*BRIEF:* Pictures do not belong in the copy. Return all of the entries exactly.

*EXTRACTED MATERIAL:*

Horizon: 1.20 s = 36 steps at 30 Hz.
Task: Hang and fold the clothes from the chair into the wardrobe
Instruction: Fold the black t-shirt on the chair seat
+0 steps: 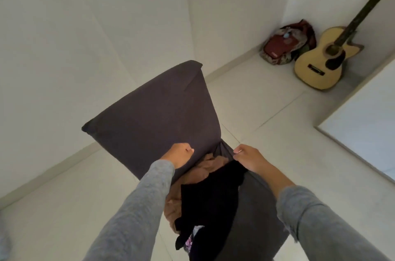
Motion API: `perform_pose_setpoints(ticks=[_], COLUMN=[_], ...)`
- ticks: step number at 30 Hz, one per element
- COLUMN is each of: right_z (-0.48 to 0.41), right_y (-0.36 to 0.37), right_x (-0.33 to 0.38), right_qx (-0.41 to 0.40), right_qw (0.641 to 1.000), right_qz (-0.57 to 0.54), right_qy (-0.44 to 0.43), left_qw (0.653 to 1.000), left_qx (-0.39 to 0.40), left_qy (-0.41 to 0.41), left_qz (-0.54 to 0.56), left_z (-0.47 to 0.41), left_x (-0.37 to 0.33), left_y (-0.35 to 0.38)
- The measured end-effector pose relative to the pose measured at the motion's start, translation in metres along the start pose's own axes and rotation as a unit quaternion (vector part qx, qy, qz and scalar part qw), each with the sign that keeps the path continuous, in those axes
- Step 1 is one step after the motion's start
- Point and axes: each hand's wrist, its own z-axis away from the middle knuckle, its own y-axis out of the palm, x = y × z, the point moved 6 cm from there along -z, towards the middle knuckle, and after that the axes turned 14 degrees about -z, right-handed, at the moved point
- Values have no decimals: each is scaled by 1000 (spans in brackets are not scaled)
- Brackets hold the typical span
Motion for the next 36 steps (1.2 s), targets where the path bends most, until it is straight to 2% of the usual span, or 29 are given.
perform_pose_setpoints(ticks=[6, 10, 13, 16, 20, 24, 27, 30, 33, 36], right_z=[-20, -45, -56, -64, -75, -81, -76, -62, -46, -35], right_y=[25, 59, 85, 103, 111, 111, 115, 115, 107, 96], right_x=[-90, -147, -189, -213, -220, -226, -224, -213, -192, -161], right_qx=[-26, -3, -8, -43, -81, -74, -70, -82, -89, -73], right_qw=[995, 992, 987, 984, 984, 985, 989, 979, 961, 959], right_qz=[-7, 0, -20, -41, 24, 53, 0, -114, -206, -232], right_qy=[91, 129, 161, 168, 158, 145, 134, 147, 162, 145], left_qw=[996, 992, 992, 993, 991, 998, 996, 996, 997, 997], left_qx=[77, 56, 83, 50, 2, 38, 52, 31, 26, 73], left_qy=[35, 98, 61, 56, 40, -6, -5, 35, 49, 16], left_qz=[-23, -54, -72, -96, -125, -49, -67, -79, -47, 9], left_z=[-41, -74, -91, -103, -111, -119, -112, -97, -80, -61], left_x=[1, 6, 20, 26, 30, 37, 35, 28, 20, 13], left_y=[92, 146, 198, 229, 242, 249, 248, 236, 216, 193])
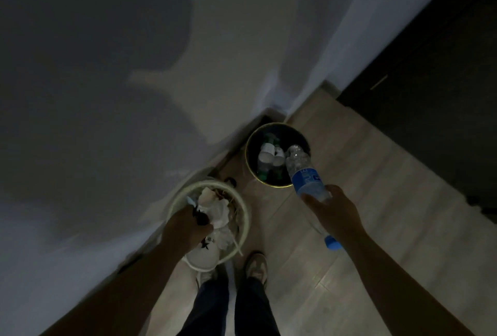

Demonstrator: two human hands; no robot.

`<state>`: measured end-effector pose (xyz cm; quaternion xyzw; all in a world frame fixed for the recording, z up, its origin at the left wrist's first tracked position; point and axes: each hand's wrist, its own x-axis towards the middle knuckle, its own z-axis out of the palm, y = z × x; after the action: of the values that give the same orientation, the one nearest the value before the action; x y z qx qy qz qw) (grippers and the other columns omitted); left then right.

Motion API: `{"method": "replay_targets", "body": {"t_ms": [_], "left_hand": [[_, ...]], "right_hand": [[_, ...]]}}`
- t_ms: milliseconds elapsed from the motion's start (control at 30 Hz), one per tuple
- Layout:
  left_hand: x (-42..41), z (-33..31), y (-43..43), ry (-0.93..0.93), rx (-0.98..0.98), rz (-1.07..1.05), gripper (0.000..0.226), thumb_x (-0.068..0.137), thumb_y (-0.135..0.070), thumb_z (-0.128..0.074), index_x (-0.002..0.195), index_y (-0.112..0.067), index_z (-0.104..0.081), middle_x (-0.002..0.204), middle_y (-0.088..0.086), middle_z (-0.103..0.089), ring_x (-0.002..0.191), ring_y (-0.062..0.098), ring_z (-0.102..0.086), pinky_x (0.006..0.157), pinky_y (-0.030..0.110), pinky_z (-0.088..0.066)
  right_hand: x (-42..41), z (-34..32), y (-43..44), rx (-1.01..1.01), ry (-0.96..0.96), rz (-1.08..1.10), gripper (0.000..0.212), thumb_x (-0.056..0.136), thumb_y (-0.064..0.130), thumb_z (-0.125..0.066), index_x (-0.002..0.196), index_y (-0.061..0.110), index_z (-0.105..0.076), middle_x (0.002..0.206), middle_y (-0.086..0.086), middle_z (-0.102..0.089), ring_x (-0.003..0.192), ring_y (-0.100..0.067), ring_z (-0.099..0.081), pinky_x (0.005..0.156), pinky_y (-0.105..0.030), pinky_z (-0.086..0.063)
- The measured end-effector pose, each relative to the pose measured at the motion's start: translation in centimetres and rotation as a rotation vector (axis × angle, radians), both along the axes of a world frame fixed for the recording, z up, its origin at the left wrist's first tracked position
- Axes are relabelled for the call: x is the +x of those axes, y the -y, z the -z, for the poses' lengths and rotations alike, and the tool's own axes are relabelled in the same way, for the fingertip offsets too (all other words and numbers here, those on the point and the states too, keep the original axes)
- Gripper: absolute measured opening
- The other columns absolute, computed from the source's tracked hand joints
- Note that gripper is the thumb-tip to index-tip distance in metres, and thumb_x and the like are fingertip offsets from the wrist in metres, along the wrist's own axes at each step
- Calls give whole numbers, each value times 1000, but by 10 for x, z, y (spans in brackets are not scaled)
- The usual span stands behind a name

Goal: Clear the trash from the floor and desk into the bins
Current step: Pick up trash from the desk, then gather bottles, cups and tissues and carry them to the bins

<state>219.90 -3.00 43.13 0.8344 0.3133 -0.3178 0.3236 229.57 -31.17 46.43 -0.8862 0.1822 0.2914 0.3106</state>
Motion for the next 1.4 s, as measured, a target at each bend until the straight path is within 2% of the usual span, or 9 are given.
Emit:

*WRITTEN SOLUTION:*
Horizon: 1.20 s = 36 steps at 30 Hz.
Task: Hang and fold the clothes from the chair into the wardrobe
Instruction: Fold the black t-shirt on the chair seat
+0 steps: 
Motion API: `perform_pose_setpoints(ticks=[_], COLUMN=[_], ...)`
- ticks: step number at 30 Hz, one per element
- COLUMN is each of: right_z (-0.48 to 0.41), right_y (-0.36 to 0.37), right_x (-0.33 to 0.38), right_qx (-0.41 to 0.40), right_qw (0.641 to 1.000), right_qz (-0.57 to 0.54), right_qy (-0.44 to 0.43), left_qw (0.653 to 1.000), left_qx (-0.39 to 0.40), left_qy (-0.41 to 0.41), left_qz (-0.54 to 0.56), left_z (-0.47 to 0.41), left_x (-0.37 to 0.33), left_y (-0.35 to 0.38)
- The measured end-effector pose relative to the pose measured at the motion's start, translation in metres along the start pose's own axes and rotation as a unit quaternion (vector part qx, qy, qz and scalar part qw), each with the sign that keeps the path continuous, in those axes
- Step 1 is one step after the motion's start
- Point and axes: each hand's wrist, its own z-axis away from the middle knuckle, its own y-axis out of the palm, x = y × z, the point moved 6 cm from there along -z, towards the middle knuckle, and after that the axes turned 14 degrees about -z, right-handed, at the moved point
- Values have no decimals: each is scaled by 1000 (spans in brackets are not scaled)
- Brackets hold the typical span
Motion for the next 36 steps (1.2 s), targets where the path bends most, until it is straight to 2% of the usual span, or 29 are given.
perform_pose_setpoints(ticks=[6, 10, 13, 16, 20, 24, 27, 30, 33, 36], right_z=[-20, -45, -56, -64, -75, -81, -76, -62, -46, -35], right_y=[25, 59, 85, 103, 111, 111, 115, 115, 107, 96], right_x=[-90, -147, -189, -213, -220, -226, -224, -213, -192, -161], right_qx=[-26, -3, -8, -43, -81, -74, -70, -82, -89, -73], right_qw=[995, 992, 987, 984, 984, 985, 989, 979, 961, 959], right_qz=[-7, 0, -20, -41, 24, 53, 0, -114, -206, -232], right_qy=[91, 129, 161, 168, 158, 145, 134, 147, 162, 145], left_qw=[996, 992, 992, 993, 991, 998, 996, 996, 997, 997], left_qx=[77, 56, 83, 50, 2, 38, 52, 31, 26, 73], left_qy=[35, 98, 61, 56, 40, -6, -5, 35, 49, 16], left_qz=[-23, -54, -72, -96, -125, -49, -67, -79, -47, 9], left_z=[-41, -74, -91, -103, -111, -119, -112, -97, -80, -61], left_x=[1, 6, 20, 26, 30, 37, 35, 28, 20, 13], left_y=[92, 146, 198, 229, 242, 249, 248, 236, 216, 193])

Demonstrator: two human hands; no robot.

`<state>`: measured end-effector pose (xyz cm; quaternion xyzw; all in a world frame fixed for the recording, z up, its origin at the left wrist's first tracked position; point and axes: each hand's wrist, its own x-axis towards the middle knuckle, its own z-axis out of the palm, y = z × x; after the action: of the values that give the same orientation, the one nearest the value before the action; x y z qx qy qz qw) (grippers and the other columns omitted); left then right.

Motion API: `{"method": "replay_targets", "body": {"t_ms": [_], "left_hand": [[_, ...]], "right_hand": [[_, ...]]}}`
- t_ms: milliseconds elapsed from the motion's start (control at 30 Hz), one per tuple
- Layout:
  left_hand: x (-42..41), z (-33..31), y (-43..43), ry (-0.93..0.93), rx (-0.98..0.98), rz (-1.07..1.05), gripper (0.000..0.226), thumb_x (-0.068..0.137), thumb_y (-0.135..0.070), thumb_z (-0.128..0.074), index_x (-0.002..0.195), index_y (-0.112..0.067), index_z (-0.104..0.081), middle_x (-0.002..0.204), middle_y (-0.088..0.086), middle_z (-0.103..0.089), ring_x (-0.002..0.191), ring_y (-0.062..0.098), ring_z (-0.102..0.086), pinky_x (0.006..0.157), pinky_y (-0.030..0.110), pinky_z (-0.088..0.066)
  right_hand: x (-42..41), z (-34..32), y (-43..44), rx (-1.01..1.01), ry (-0.96..0.96), rz (-1.08..1.10), gripper (0.000..0.212), thumb_x (-0.056..0.136), thumb_y (-0.064..0.130), thumb_z (-0.125..0.066), index_x (-0.002..0.196), index_y (-0.061..0.110), index_z (-0.105..0.076), middle_x (0.002..0.206), middle_y (-0.086..0.086), middle_z (-0.102..0.089), ring_x (-0.003..0.192), ring_y (-0.100..0.067), ring_z (-0.099..0.081), pinky_x (0.005..0.156), pinky_y (-0.105..0.030), pinky_z (-0.086..0.063)
- The measured end-effector pose, each relative to the pose measured at the motion's start: translation in centimetres and rotation as a rotation vector (axis × angle, radians), both along the axes of a world frame fixed for the recording, z up, its origin at the left wrist's first tracked position
- Axes are relabelled for the call: x is the +x of those axes, y the -y, z the -z, for the poses' lengths and rotations alike, and the tool's own axes are relabelled in the same way, for the fingertip offsets too (all other words and numbers here, those on the point and the states too, keep the original axes)
- Gripper: absolute measured opening
- The other columns absolute, computed from the source's tracked hand joints
- Note that gripper is the thumb-tip to index-tip distance in metres, and thumb_x and the like are fingertip offsets from the wrist in metres, along the wrist's own axes at each step
- Calls give whole numbers, each value times 1000, but by 10 for x, z, y (spans in brackets are not scaled)
- The usual span stands behind a name

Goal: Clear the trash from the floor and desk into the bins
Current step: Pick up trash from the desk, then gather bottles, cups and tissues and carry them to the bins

<state>219.90 -3.00 43.13 0.8344 0.3133 -0.3178 0.3236 229.57 -31.17 46.43 -0.8862 0.1822 0.2914 0.3106</state>
Motion for the next 1.4 s, as measured, a target at each bend until the straight path is within 2% of the usual span, or 9 are given.
Emit:

What the exercise required has been answered in full.